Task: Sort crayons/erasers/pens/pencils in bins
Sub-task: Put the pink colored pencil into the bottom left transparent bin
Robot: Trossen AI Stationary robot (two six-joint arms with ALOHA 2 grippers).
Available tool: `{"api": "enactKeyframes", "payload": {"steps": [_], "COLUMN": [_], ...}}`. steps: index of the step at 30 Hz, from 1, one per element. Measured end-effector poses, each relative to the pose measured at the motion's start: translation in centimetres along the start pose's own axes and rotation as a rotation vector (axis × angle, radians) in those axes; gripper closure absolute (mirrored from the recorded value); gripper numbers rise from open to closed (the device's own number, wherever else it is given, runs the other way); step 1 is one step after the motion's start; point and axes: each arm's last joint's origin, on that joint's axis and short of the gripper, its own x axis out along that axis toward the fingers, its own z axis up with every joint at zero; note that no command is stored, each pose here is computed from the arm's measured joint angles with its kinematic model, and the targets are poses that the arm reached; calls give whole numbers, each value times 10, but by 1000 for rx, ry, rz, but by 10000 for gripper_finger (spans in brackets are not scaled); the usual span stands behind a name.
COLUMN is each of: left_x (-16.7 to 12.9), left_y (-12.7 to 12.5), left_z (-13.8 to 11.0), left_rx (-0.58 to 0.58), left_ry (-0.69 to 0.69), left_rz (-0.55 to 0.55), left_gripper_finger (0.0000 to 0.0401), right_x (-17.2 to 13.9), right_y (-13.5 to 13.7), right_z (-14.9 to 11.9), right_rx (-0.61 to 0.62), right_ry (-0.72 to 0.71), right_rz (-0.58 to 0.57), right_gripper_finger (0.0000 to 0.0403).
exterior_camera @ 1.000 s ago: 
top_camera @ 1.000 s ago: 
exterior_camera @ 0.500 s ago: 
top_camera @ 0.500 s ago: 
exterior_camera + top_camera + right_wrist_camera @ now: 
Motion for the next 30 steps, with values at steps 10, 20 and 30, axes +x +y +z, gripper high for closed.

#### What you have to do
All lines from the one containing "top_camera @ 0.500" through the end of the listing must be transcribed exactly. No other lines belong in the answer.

#### Exercise response
top_camera @ 0.500 s ago: 
exterior_camera + top_camera + right_wrist_camera @ now: 
Motion for the next 30 steps, with values at steps 10, 20 and 30, axes +x +y +z, gripper high for closed.

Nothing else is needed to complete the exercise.